◆ Work task ◆
An exact repetition of the data is required; no picture should appear in it.
***** Supplied material *****
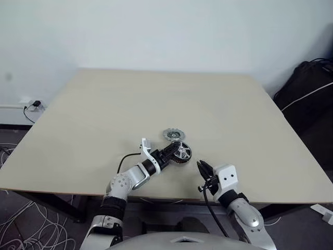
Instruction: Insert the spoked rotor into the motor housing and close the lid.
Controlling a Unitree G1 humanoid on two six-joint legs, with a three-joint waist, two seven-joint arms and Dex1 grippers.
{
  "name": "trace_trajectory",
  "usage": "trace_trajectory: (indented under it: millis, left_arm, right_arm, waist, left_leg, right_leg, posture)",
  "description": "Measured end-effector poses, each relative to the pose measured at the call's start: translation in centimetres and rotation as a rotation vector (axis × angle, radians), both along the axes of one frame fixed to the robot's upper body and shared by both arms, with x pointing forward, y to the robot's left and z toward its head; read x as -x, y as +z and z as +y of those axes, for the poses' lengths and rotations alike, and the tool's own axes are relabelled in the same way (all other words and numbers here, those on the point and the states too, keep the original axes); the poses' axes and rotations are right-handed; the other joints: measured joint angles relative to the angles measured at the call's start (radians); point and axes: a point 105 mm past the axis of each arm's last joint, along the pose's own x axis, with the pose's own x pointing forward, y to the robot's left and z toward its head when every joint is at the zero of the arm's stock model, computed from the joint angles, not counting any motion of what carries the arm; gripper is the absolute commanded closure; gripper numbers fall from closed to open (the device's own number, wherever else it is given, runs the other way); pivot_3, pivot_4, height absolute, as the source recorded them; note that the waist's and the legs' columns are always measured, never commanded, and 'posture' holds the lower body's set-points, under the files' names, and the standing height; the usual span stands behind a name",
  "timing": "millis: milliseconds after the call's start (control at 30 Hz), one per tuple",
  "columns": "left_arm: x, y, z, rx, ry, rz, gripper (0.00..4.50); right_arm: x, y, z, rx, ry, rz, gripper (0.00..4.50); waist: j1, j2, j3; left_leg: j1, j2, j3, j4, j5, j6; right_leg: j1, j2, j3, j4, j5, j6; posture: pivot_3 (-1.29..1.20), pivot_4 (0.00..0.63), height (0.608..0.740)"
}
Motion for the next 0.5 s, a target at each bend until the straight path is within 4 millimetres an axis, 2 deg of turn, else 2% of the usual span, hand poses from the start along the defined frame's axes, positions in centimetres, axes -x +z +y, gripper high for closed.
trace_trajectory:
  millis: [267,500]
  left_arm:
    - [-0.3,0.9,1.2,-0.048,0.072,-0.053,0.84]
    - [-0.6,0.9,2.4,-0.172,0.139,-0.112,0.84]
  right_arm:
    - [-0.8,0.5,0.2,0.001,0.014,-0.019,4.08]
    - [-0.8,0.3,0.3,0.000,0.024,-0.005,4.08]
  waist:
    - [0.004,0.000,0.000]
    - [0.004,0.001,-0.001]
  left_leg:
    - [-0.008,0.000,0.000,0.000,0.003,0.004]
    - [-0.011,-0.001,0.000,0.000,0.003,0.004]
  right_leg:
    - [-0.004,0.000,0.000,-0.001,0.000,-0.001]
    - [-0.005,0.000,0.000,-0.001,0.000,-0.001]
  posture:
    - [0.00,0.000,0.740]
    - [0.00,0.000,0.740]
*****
◆ Result ◆
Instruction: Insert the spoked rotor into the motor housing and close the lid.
Controlling a Unitree G1 humanoid on two six-joint legs, with a three-joint waist, two seven-joint arms and Dex1 grippers.
{
  "name": "trace_trajectory",
  "usage": "trace_trajectory: (indented under it: millis, left_arm, right_arm, waist, left_leg, right_leg, posture)",
  "description": "Measured end-effector poses, each relative to the pose measured at the call's start: translation in centimetres and rotation as a rotation vector (axis × angle, radians), both along the axes of one frame fixed to the robot's upper body and shared by both arms, with x pointing forward, y to the robot's left and z toward its head; read x as -x, y as +z and z as +y of those axes, for the poses' lengths and rotations alike, and the tool's own axes are relabelled in the same way (all other words and numbers here, those on the point and the states too, keep the original axes); the poses' axes and rotations are right-handed; the other joints: measured joint angles relative to the angles measured at the call's start (radians); point and axes: a point 105 mm past the axis of each arm's last joint, along the pose's own x axis, with the pose's own x pointing forward, y to the robot's left and z toward its head when every joint is at the zero of the arm's stock model, computed from the joint angles, not counting any motion of what carries the arm; gripper is the absolute commanded closure; gripper numbers fall from closed to open (the device's own number, wherever else it is given, runs the other way); pivot_3, pivot_4, height absolute, as the source recorded them; note that the waist's and the legs' columns are always measured, never commanded, and 'posture' holds the lower body's set-points, under the files' names, and the standing height; the usual span stands behind a name",
  "timing": "millis: milliseconds after the call's start (control at 30 Hz), one per tuple",
  "columns": "left_arm: x, y, z, rx, ry, rz, gripper (0.00..4.50); right_arm: x, y, z, rx, ry, rz, gripper (0.00..4.50); waist: j1, j2, j3; left_leg: j1, j2, j3, j4, j5, j6; right_leg: j1, j2, j3, j4, j5, j6; posture: pivot_3 (-1.29..1.20), pivot_4 (0.00..0.63), height (0.608..0.740)"
}
Motion for the next 0.5 s, a target at each bend until the straight path is within 4 millimetres an axis, 2 deg of turn, else 2% of the usual span, hand poses from the start along the defined frame's axes, positions in centimetres, axes -x +z +y, gripper high for closed.
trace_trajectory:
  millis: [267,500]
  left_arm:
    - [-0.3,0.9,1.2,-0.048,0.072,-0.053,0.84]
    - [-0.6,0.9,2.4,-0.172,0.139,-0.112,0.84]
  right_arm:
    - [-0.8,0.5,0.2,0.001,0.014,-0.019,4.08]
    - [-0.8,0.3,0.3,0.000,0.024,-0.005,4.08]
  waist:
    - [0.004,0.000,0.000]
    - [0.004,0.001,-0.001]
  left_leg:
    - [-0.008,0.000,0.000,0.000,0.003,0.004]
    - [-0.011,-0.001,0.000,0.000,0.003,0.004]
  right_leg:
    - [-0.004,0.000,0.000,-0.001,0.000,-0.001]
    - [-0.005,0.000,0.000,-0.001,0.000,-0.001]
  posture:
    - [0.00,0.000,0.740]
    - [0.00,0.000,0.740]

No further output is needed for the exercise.